(Source records)

# # # # #

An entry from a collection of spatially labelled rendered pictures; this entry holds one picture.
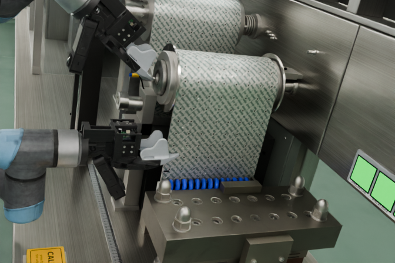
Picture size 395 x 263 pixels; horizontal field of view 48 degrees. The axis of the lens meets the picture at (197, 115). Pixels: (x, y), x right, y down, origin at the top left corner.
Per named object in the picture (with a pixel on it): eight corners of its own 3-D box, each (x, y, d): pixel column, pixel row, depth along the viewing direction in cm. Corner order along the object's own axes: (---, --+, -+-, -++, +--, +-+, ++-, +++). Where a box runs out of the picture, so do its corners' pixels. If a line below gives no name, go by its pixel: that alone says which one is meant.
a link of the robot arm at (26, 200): (20, 192, 98) (22, 148, 94) (52, 217, 92) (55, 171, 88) (-14, 205, 92) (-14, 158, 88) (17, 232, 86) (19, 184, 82)
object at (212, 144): (159, 183, 100) (173, 107, 93) (251, 180, 109) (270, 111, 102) (160, 184, 99) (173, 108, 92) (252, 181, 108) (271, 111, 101)
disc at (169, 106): (152, 97, 105) (161, 35, 100) (154, 97, 105) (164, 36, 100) (171, 123, 92) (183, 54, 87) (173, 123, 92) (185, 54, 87)
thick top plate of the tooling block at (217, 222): (141, 214, 96) (145, 191, 94) (295, 205, 112) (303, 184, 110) (161, 266, 83) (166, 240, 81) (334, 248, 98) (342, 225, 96)
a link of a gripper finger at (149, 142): (181, 134, 96) (140, 134, 93) (176, 158, 98) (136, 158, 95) (176, 127, 99) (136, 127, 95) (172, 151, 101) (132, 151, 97)
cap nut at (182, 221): (169, 221, 86) (173, 202, 84) (187, 220, 87) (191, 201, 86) (175, 233, 83) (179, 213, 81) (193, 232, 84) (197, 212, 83)
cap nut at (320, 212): (307, 212, 98) (312, 195, 97) (320, 211, 100) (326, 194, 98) (316, 222, 95) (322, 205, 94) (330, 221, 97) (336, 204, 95)

# # # # #

Exercise instructions: In the data above, how many lines hold the string "picture"? Give the number by itself.

Written solution: 3